Economists polled by Reuters had expected a modest decline in the annual headline CPI to 3.8%, after November’s sharper-than-expected fall to 3.9%.
Month-on-month, the headline CPI rose by 0.4%, above a consensus forecast of 0.2% and up from -0.2% in November.
“The largest upward contribution to the monthly change in both CPIH and CPI annual rates came from alcohol and tobacco while the largest downward contribution came from food and non-alcoholic beverages,” the Office for National Statistics said.
The closely watched core CPI figure — which excludes volatile food, energy, alcohol and tobacco prices — came in at an annual 5.1%, above a 4.9% Reuters forecast and unchanged from November.
The largest upward contribution to the core figure came from travel and transport services, the ONS said.
“As we have seen in the U.S., France and Germany, inflation does not fall in a straight line, but our plan is working and we should stick to it,” British Finance Minister Jeremy Hunt said in a statement.
“We took difficult decisions to control borrowing and are now turning a corner, so we need to stay the course we have set out, including boosting growth with more competitive tax levels.”

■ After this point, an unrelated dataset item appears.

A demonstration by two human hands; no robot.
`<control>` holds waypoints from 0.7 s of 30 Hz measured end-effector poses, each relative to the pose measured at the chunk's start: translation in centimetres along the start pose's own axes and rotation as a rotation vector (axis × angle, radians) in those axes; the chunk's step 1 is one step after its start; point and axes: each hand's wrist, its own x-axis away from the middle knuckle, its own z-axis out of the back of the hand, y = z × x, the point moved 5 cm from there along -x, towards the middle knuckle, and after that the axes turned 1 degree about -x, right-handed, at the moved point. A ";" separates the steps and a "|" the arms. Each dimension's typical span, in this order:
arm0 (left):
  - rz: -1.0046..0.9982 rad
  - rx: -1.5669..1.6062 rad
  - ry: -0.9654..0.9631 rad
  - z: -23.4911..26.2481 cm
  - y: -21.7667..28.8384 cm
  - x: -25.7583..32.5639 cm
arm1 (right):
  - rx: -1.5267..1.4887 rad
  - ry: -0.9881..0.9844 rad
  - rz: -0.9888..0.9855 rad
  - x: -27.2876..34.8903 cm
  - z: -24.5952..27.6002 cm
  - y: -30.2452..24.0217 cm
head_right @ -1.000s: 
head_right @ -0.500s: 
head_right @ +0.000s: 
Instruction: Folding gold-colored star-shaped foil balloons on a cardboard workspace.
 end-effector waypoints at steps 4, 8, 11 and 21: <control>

The Bank of England will hold its next monetary policy meeting on Feb. 1, after hiking interest rates rapidly over the past two years in a bid to tame runaway inflation.
A fresh round of jobs data on Monday also highlighted the difficult path ahead for the British central bank, as it decides when, and how sharply, to cut interest rates in 2024. Markets are currently pricing more than 100 basis points of cuts to the benchmark rate across the year.
The number of vacancies posted declined by 49,000 over the final quarter of the year, while the unemployment rate remained largely flat at 4.2%.
Pay growth, a key data point for the Bank, slowed significantly in the three months to the end of November. As inflation is falling faster than that rate, average pay is still growing in real terms.